=== Aim of the task ===
Begin at the line below that holds "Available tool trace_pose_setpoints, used" and end at the line that holds "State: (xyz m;", transcribing each line exactly and skipping any picture.

=== Material supplied ===
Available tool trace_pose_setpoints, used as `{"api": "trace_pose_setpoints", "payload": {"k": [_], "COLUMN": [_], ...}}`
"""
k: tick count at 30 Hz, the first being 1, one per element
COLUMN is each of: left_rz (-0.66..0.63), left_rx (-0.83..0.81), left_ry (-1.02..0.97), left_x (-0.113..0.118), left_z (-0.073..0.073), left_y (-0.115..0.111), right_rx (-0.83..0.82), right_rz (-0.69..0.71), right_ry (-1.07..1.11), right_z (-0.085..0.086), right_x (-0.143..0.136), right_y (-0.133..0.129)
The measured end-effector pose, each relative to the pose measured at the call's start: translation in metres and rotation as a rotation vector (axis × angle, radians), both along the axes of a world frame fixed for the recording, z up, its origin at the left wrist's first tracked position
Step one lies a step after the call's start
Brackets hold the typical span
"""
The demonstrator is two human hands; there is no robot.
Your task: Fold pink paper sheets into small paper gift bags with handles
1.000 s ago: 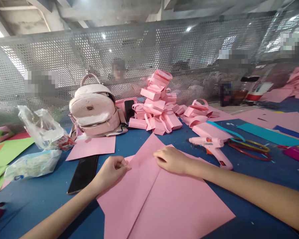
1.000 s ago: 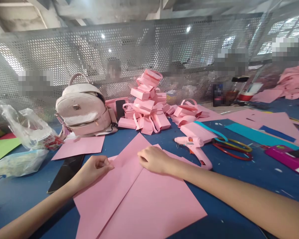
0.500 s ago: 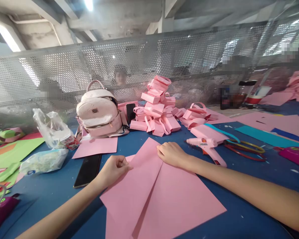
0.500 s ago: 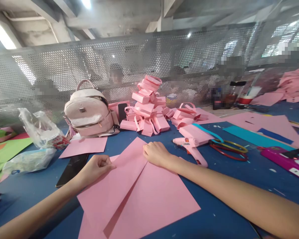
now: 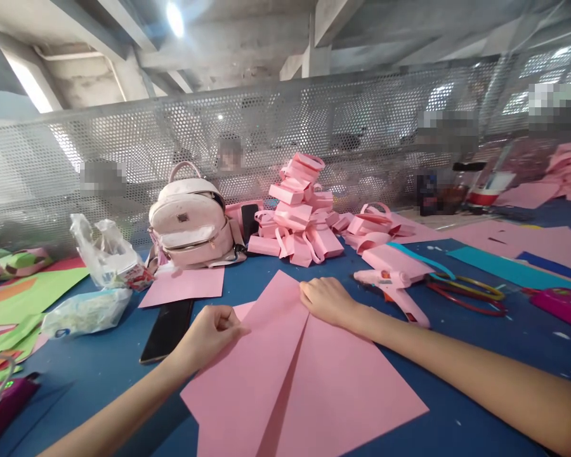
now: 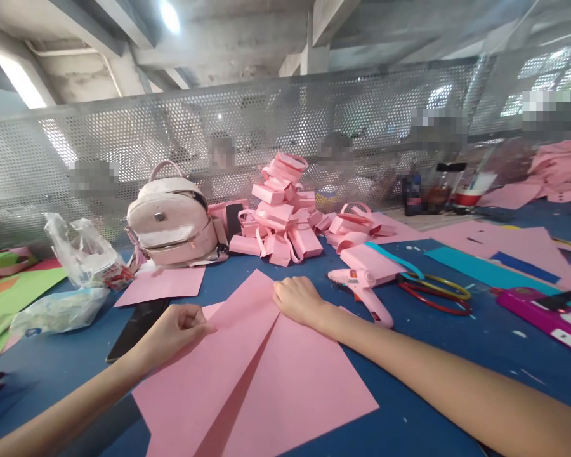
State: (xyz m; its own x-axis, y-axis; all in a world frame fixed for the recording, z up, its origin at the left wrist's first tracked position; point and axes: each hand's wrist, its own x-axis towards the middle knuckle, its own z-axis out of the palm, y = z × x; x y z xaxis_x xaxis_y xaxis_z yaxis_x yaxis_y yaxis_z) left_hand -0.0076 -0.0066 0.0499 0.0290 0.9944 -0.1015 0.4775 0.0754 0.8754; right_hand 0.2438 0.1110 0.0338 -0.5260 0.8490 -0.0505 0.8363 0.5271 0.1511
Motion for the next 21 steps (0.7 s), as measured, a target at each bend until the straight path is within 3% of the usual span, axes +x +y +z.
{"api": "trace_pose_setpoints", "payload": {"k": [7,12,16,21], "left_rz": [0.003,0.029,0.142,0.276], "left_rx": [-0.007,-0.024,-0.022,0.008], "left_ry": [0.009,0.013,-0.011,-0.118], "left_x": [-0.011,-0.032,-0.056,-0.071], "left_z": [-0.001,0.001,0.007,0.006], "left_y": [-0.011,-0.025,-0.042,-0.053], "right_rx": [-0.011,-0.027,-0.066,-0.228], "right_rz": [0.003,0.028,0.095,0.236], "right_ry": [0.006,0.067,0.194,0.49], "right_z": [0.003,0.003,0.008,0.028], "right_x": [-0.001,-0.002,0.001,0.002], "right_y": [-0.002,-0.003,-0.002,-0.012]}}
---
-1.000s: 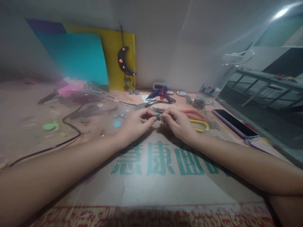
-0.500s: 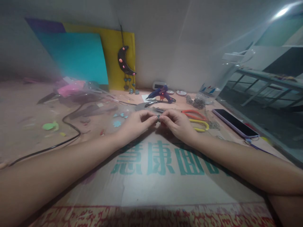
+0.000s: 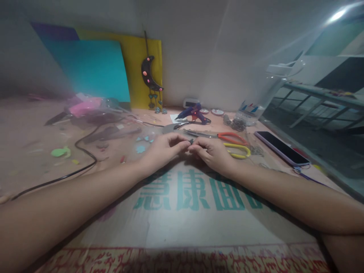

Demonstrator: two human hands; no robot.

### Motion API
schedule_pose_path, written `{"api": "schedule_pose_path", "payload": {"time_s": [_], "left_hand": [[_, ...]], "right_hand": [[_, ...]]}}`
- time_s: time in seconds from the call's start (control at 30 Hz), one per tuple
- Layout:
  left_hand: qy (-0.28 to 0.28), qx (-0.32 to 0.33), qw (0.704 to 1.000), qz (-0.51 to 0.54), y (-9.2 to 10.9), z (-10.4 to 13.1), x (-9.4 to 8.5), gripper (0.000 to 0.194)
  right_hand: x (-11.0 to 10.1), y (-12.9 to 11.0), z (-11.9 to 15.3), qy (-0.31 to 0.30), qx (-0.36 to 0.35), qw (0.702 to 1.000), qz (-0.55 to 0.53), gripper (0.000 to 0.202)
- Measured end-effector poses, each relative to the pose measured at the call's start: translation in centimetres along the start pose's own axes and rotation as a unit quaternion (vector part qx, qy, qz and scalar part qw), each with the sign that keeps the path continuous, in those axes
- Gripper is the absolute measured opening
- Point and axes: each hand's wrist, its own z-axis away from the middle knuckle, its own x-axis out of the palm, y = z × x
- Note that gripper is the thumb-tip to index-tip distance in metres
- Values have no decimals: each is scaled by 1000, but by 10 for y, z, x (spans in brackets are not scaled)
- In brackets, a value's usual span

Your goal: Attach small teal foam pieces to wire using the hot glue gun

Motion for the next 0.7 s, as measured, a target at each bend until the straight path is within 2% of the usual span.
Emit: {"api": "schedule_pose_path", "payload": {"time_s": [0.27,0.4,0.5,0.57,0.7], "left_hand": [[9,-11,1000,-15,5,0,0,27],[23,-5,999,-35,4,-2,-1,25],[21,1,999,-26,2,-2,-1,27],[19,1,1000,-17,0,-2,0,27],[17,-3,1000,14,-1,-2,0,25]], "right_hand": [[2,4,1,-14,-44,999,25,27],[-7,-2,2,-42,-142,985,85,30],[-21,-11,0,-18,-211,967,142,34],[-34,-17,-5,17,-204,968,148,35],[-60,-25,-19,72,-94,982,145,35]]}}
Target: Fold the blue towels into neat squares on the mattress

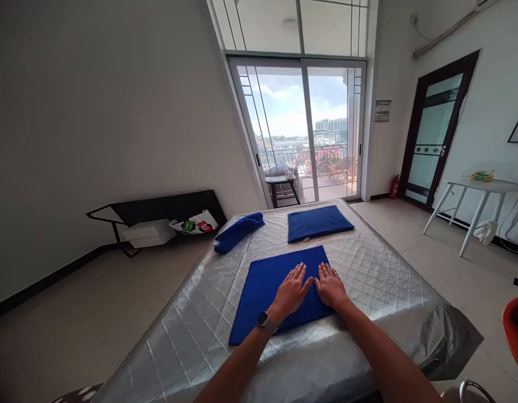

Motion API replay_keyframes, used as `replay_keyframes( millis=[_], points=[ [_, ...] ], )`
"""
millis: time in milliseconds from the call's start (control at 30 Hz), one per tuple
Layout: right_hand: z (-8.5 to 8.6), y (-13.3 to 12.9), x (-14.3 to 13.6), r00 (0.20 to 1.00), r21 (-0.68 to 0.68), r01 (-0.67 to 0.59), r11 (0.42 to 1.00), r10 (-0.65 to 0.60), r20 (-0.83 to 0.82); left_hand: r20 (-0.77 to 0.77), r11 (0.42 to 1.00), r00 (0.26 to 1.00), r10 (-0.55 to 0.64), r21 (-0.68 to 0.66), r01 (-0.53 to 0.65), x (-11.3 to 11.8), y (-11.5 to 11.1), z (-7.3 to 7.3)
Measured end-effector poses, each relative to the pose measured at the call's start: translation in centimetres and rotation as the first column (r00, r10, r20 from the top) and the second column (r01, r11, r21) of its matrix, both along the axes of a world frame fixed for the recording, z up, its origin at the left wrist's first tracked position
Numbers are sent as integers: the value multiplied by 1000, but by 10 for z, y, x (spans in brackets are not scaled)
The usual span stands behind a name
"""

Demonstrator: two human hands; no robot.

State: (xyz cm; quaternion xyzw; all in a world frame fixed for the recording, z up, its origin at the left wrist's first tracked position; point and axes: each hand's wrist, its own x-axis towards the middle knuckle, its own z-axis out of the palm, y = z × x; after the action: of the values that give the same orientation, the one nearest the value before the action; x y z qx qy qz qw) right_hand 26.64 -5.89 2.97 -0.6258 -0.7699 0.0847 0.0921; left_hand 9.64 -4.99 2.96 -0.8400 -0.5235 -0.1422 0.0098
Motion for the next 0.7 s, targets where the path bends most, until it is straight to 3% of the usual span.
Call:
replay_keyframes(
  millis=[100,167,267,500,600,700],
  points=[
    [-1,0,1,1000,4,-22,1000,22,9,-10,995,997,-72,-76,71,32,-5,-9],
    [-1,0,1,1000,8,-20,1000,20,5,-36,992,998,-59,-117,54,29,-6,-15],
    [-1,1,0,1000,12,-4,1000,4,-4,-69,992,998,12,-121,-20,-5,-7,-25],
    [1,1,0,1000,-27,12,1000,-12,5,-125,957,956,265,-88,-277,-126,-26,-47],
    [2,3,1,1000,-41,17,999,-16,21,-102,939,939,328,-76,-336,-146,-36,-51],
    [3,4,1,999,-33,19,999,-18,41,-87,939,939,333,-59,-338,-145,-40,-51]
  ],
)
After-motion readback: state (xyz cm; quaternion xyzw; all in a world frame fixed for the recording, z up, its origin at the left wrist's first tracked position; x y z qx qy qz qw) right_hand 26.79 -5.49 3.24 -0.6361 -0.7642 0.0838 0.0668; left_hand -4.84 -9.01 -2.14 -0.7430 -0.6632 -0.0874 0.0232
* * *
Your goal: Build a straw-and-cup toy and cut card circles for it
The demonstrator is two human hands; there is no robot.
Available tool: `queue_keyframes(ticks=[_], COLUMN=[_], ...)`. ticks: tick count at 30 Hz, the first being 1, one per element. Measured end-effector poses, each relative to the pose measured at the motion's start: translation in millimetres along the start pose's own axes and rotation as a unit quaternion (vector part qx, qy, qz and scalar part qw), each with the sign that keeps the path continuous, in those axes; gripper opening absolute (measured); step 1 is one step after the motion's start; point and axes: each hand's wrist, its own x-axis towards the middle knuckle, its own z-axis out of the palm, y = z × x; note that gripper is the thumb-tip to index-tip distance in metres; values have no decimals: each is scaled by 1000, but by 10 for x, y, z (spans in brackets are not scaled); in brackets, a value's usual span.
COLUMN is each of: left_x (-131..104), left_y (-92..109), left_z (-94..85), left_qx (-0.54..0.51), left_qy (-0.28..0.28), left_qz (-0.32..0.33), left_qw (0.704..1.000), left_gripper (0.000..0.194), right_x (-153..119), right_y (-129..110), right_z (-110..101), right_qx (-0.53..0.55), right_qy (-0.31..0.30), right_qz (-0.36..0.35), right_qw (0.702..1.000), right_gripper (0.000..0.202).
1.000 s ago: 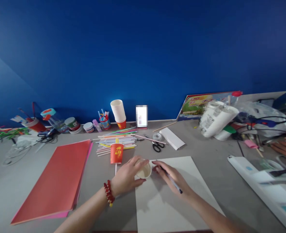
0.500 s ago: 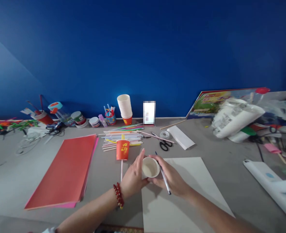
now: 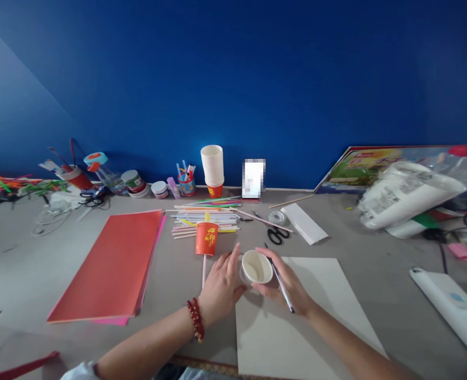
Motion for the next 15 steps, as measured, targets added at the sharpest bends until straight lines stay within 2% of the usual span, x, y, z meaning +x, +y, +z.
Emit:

=== Your response ===
Available tool trace_pose_setpoints, used as `{"api": "trace_pose_setpoints", "payload": {"k": [_], "COLUMN": [_], ...}}`
"""
k: tick count at 30 Hz, the first being 1, one per element
COLUMN is each of: left_rz (-0.66..0.63), left_rx (-0.83..0.81), left_ry (-1.02..0.97), left_x (-0.113..0.118), left_z (-0.073..0.073), left_y (-0.115..0.111), right_rx (-0.83..0.82), right_rz (-0.69..0.71), right_ry (-1.07..1.11), right_z (-0.085..0.086), right_x (-0.143..0.136), right_y (-0.133..0.129)
The measured end-effector pose, each relative to the pose measured at the call's start: translation in metres and rotation as a rotation vector (axis × angle, radians), both along the axes of a world frame fixed for the recording, z up, its origin at the left wrist's first tracked position
Step one lies a step after the call's start
Brackets hold the typical span
"""
The demonstrator is two human hands; there is no robot.
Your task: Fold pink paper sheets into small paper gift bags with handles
1.000 s ago: 
1.000 s ago: 
0.500 s ago: 
0.500 s ago: 
now: 
now: 
State: (xyz m; its own x-axis, y-axis; all in a world frame fixed for the recording, z up, its origin at the left wrist's first tracked position; point and axes: each hand's wrist, its own x-axis towards the middle knuckle, its own z-axis out of the palm, y = z × x; x y z xaxis_x xaxis_y xaxis_z yaxis_x yaxis_y yaxis_z) left_hand -0.0076 -0.0066 0.0499 0.0290 0.9944 -0.1015 0.4775 0.0754 0.8754; right_hand 0.2438 0.1110 0.0338 -0.5260 0.8490 -0.0505 0.8363 0.5271 0.1511

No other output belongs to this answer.